__Your goal__:
Find every line with the string "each" in the material below and copy it.

__Given data__:
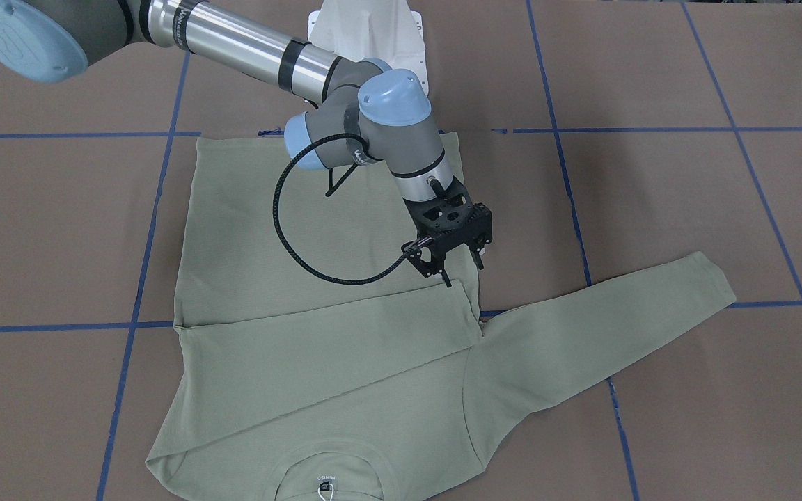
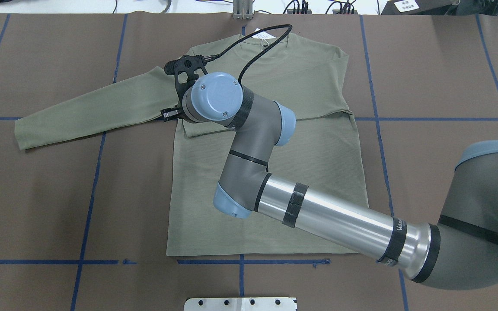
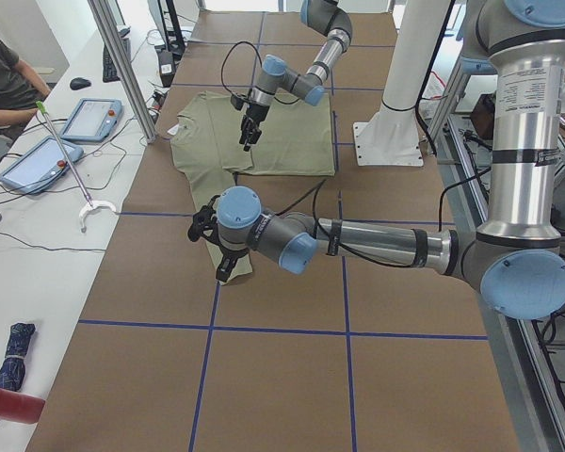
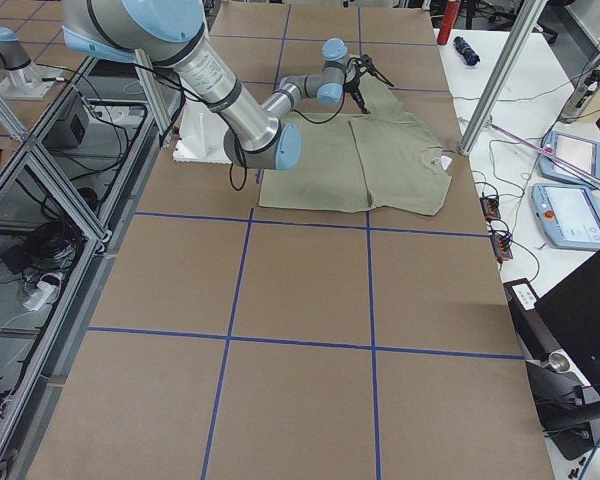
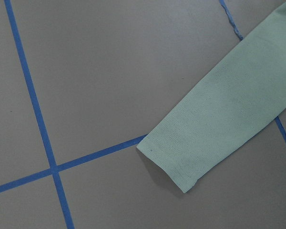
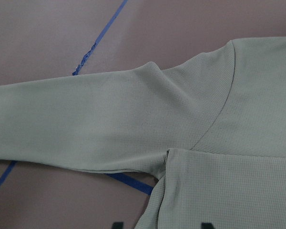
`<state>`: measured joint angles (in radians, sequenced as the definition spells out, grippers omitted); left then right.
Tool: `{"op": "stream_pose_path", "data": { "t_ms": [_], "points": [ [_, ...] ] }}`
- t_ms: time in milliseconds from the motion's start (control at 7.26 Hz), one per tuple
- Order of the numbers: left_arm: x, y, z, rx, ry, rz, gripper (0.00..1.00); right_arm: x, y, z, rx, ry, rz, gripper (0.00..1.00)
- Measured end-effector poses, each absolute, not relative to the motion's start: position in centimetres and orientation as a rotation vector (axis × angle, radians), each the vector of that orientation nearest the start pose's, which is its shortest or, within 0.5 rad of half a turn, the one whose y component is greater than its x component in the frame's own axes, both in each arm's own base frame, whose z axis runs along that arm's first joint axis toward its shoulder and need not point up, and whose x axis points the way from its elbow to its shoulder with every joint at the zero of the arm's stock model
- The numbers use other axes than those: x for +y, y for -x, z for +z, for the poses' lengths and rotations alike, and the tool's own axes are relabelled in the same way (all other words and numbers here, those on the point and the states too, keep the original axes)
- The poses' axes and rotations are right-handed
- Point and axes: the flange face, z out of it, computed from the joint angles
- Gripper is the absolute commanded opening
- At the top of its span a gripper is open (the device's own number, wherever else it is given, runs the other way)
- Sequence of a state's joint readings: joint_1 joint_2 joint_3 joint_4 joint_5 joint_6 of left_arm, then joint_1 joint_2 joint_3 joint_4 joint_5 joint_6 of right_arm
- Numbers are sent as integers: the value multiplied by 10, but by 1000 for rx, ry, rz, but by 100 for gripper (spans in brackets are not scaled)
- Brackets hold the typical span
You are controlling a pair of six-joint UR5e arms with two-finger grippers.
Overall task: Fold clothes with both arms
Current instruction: 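Carry the grasped sleeve across the shirt body toward the left arm, then release the sleeve and raise the right gripper away from the shirt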
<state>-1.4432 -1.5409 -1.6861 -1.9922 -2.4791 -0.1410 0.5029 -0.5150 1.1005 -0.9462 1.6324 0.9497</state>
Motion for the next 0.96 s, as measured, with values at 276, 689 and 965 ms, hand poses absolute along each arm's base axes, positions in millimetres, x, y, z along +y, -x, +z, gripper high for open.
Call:
{"op": "stream_pose_path", "data": {
  "t_ms": [276,689,965],
  "points": [
    [-509,-18,549,930,-335,171,100,-512,659,99,-1039,-519,-82,100],
    [-514,-90,533,905,-301,-13,100,-552,556,121,-935,-208,2,100],
    [-501,-139,539,884,-289,-129,100,-567,461,183,-865,-118,62,100]
  ]
}}
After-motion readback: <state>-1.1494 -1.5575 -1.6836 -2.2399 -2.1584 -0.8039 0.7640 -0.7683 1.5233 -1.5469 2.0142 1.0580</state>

__Answer space__:
- Measured end-effector poses, each absolute, not relative to the motion's start: position in centimetres and orientation as a rotation vector (axis × angle, radians), each the vector of that orientation nearest the start pose's, which is its shortest or, within 0.5 rad of half a turn, the one whose y component is greater than its x component in the frame's own axes, both in each arm's own base frame, whose z axis runs along that arm's first joint axis toward its shoulder and need not point up, and whose x axis points the way from its elbow to its shoulder with every joint at the zero of the arm's stock model
Motion for the next 0.96 s, as measured, with values at 276, 689 and 965 ms, hand poses absolute along each arm's base axes, positions in millimetres, x, y, z along +y, -x, +z, gripper high for open.

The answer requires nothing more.